=== Entries provided ===
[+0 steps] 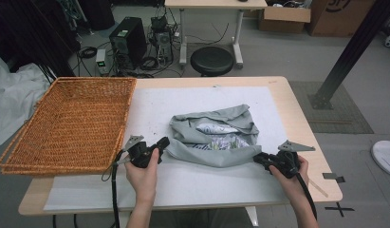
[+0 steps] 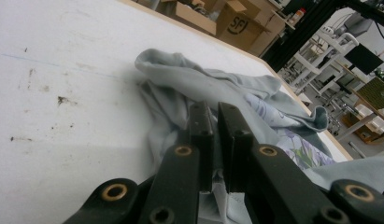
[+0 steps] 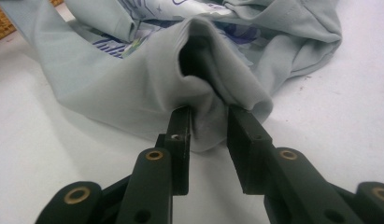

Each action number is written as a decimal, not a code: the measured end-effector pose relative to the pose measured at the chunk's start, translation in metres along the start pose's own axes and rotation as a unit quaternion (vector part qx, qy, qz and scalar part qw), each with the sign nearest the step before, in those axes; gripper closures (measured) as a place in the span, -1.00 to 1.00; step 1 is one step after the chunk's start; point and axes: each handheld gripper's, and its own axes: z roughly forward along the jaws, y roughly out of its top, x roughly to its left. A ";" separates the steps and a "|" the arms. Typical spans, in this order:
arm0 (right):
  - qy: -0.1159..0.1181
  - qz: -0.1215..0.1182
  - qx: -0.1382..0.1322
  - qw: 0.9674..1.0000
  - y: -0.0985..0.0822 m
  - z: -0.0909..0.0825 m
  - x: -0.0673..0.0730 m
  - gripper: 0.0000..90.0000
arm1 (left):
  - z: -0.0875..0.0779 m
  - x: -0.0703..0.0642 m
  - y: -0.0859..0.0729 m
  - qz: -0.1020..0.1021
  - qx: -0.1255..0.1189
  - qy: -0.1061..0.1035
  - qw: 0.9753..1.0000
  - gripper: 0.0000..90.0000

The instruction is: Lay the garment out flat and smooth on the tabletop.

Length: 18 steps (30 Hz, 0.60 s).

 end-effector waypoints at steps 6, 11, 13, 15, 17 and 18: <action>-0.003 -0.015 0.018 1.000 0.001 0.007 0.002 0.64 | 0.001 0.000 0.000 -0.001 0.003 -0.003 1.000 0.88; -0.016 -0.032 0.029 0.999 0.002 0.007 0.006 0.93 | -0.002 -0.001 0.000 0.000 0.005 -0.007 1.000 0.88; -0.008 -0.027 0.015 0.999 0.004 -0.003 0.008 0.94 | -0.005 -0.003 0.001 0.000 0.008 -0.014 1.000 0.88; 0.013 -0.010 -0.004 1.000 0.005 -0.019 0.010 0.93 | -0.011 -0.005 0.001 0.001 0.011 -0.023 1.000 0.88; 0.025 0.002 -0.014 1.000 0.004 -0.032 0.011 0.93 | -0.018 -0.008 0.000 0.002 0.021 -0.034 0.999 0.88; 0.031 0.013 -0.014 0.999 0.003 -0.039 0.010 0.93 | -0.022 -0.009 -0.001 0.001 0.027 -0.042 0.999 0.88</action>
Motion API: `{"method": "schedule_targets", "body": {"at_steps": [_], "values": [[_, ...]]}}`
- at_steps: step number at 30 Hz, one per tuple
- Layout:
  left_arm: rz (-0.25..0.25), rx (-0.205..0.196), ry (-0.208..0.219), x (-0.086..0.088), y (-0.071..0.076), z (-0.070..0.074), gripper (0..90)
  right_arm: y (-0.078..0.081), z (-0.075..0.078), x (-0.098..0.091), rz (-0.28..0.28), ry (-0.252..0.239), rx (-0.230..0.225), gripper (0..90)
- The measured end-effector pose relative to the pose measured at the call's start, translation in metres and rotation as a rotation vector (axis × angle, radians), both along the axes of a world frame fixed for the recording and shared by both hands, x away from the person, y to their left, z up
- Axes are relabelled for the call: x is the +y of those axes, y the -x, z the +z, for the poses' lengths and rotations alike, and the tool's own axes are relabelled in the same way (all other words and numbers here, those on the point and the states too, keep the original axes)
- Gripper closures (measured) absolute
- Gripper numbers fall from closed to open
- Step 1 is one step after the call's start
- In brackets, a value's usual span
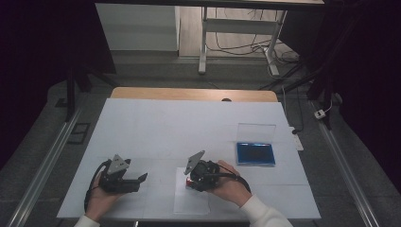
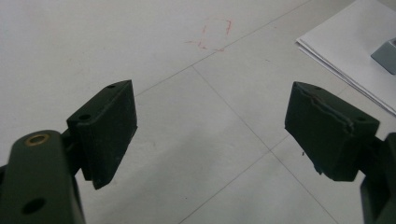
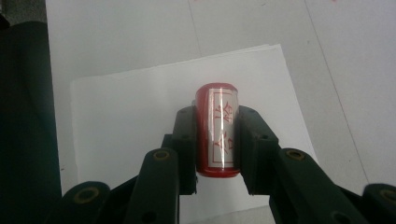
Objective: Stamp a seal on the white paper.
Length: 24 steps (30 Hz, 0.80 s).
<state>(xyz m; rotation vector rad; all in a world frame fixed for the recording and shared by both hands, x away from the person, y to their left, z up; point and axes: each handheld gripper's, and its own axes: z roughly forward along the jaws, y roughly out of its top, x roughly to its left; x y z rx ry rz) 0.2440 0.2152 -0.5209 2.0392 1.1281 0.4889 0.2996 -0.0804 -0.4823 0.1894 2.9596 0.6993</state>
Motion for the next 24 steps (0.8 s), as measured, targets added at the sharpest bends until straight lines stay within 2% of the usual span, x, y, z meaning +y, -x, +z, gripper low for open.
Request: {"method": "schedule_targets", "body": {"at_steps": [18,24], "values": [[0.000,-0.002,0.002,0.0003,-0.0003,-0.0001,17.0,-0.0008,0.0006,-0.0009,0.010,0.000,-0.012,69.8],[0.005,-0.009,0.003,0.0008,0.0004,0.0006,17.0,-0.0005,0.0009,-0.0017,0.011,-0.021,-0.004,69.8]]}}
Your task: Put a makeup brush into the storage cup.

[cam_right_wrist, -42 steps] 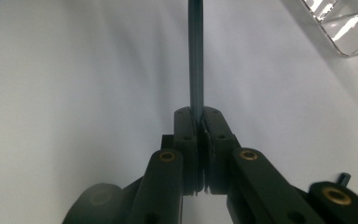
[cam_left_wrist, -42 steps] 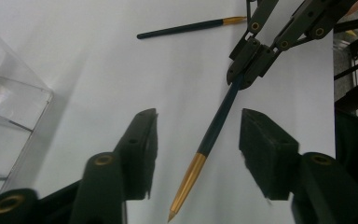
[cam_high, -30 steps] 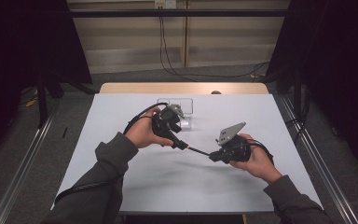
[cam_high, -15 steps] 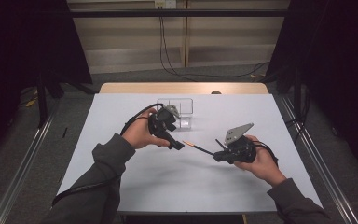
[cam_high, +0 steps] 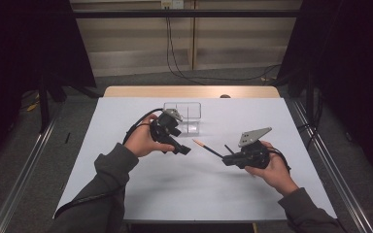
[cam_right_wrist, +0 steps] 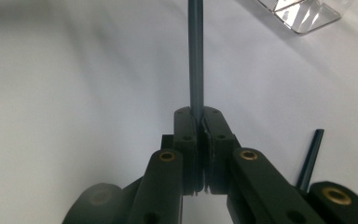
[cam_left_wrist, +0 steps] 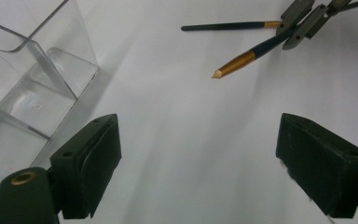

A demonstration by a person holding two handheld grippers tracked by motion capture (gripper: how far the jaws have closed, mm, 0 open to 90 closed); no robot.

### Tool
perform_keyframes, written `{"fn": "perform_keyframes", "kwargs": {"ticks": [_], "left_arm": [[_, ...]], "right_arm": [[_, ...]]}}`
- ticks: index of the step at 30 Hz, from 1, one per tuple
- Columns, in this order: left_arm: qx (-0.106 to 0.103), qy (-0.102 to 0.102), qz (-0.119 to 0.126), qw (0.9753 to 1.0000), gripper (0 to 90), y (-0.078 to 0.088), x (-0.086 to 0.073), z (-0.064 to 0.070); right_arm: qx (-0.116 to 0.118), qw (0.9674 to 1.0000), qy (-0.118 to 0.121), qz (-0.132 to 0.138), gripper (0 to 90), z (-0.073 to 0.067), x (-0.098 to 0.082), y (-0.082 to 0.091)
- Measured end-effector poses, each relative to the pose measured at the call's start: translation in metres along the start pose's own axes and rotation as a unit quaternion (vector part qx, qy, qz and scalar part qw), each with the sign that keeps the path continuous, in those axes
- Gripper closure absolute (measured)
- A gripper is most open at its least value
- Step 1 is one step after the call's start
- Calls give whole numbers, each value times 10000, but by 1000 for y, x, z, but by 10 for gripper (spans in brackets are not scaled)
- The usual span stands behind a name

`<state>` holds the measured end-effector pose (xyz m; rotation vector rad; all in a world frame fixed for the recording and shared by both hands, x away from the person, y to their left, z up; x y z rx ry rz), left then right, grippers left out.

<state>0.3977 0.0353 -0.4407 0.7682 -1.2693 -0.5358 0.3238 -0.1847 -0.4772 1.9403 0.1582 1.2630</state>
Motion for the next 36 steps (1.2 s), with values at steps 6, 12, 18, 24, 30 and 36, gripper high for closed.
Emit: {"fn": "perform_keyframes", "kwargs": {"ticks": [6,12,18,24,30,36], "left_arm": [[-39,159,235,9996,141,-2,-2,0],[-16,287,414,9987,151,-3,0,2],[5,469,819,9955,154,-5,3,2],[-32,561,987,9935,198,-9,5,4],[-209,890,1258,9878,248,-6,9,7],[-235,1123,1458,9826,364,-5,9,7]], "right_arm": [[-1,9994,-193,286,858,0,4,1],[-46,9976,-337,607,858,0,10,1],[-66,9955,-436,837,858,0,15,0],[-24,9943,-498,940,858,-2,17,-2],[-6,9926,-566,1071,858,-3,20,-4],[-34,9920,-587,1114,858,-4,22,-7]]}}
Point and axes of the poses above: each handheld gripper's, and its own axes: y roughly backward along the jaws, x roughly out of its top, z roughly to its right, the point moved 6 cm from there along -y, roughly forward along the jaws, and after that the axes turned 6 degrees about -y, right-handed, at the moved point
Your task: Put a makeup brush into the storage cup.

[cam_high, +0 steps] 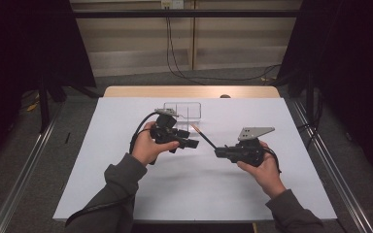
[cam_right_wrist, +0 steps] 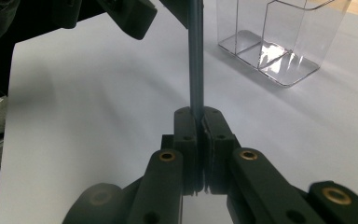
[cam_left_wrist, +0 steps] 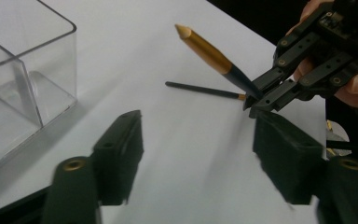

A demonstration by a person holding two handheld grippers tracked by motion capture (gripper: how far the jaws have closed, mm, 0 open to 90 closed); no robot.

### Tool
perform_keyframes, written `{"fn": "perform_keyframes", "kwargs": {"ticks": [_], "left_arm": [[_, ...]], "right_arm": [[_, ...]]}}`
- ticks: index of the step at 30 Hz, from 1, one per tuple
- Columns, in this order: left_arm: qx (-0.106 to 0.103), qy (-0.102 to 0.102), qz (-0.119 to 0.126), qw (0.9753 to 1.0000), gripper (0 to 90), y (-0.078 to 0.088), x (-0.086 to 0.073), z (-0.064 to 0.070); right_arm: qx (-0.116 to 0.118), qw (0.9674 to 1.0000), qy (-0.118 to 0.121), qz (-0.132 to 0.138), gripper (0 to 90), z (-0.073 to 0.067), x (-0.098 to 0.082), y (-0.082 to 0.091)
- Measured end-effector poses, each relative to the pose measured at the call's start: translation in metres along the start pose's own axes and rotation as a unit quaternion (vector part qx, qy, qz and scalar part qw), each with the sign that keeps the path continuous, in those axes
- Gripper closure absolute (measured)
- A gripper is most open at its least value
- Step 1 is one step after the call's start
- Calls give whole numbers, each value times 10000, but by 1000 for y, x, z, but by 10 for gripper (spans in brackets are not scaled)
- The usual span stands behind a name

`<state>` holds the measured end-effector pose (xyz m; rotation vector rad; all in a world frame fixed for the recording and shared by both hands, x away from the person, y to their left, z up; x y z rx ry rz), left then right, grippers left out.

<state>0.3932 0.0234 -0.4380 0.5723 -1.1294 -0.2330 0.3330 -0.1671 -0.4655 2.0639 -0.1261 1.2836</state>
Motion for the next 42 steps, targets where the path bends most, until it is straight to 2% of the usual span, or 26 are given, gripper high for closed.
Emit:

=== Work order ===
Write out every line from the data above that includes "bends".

=== Reply ===
Motion for the next 24 steps (0.8 s), as measured, targets added at the sharpest bends until straight lines stay within 2% of the usual span, x, y, z meaning +y, -x, +z, gripper low for open.
Motion for the next 42 steps, targets where the path bends most, until it is straight to 2% of the usual span, or 26 are given, gripper high for closed.

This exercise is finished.